Dans la Tunisie d’aujourd’hui, un ensemble diversifié de processus socio-spatiaux génère la circulation contestée des chaussures fripées dans et au-delà de l’espace offshore d’une seule » usine de tri « . Les trajectoires de ces matériaux mis au rebut sont façonnées non seulement par des mécanismes distincts de valorisation dans et pour les marchandises de chaussures qu’ils contiennent, mais aussi par un réseau complexe d’accords qui permettent des « fuites » de chaussures fripées depuis l’espace offshore de l' »usine de tri » vers divers marchés et boutiques.
L' »usine de tri », ou « SITEX » comme on l’appelle en arabe, a été fondée dans les années 1970 et est devenue depuis un lieu important pour la production d’une gamme de marchandises de fripe. Le triage et l’emballage de matériaux importés, dont les chaussures de fripe, génèrent des processus distincts de production de valeur. L' »usine de tri » est donc une entité productive à part entière et confère un pouvoir considérable aux faraza expérimentés qui travaillent sur les tapis roulants du site. Les décisions de tri prises au SITEX sont ainsi à la base de trajectoires de circulation différenciées qui s’étendent depuis les portes de l’usine, puisque les faraza revendent la marchandise en chaussures fripées grâce à leurs relations de confiance avec les vendeurs de rue et autres commerçants qui exploitent de plus petites « boutiqat » (boutiques) ou périphéries de marché.
Si la plupart des chaussures fripées qui entrent dans la « fabrique de tri » n’entrent jamais dans les stocks du SITEX, elles peuvent néanmoins circuler sur le marché intérieur tunisien. Ces » fuites » sont rendues possibles par un ensemble complexe de » droits de sortie » ou de taxes informelles qui sous-tendent la circulation des fripes de l’usine aux entrepôts de gros et aux petits marchés des villes tunisiennes.
En raison de ces » frais de sortie » et des mécanismes complexes de réappropriation de type fiscal qui caractérisent l' » usine de tri « , les chaussures fripées circulent dans le paysage urbain tunisien comme une marchandise risquée, mais aussi particulièrement précieuse. L' »usine de tri » et la « rue des baskets » spécialisée de Bab El-Falla constituent toutes deux des « sites » pour des processus complexes de réattribution de valeur aux chaussures fripées, où différentes « catégories de valeur » sont séparées, classées et emballées sur la base de différents enjeux sociaux et économiques.
La boutique de Fethi est située dans une rue étroite et animée du marché de Bab El-Falla où il vend des chaussures de sport d’occasion. Le samedi matin, l’entrée de son magasin est constamment encombrée de clients à la recherche de produits alimentaires et de personnes souhaitant acheter des vêtements et des chaussures d’occasion.
À la fin de sa journée de travail, il récupère le reste des baskets qui n’ont pas été vendues et les livre à plusieurs « nassaba » (vendeurs de rue) locaux. En général, ces nassaba revendent les chaussures sur les trottoirs ou dans des ateliers de couture tenus par des femmes à la périphérie de la ville.
Il explique que les nassaba reçoivent une part des bénéfices de son magasin, mais ne prennent généralement qu’un certain pourcentage des invendus. Il remet également en main propre une partie des restes à ce qu’on appelle les « faraza », des femmes qui viennent régulièrement au marché après la fermeture ou avant les nouvelles livraisons pour trier ses marchandises et les acheter à un prix de gros réduit.
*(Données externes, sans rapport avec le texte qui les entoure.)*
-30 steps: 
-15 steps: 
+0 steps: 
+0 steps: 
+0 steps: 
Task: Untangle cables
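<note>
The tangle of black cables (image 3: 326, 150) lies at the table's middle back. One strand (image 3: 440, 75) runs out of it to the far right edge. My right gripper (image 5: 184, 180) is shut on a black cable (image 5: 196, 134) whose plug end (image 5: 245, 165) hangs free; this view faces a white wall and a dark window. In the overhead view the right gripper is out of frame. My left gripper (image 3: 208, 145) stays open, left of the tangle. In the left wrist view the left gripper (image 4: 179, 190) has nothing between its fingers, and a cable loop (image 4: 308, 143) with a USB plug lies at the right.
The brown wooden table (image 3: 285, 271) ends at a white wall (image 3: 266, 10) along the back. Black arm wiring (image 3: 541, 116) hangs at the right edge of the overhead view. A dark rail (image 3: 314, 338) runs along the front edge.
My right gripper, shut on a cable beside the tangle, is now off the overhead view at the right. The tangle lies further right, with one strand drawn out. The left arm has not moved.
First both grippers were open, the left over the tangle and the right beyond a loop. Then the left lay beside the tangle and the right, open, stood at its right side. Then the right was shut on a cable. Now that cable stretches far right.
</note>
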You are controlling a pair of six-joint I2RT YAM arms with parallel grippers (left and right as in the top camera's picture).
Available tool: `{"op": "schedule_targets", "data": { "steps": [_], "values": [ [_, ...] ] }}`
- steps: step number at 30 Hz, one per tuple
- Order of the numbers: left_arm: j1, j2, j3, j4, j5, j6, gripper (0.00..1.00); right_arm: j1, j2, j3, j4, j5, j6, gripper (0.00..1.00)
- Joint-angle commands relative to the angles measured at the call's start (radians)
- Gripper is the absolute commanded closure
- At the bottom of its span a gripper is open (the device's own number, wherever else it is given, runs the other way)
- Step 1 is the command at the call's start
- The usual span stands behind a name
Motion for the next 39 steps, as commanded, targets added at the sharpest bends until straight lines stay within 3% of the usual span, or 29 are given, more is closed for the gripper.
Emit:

Deux matins par semaine, Fethi participe à des événements de type « halan al-bala » ou « ouverture de balle » au cours desquels il dévoile son dernier stock de chaussures fripées aux clients. Au cours de ces marchés ritualisés bihebdomadaires, les vendeurs de chaussures et leurs clients s’engagent dans une forme de travail d’évaluation qui consiste à évaluer la qualité et la valeur marchande des chaussures qu’ils proposent. Cette performance collective d’évaluation accélère les transactions et permet aux marchands de chaussures comme Fethi de compenser leur investissement dans la marchandise fraîche en réalisant l’essentiel de leurs bénéfices deux matins par semaine.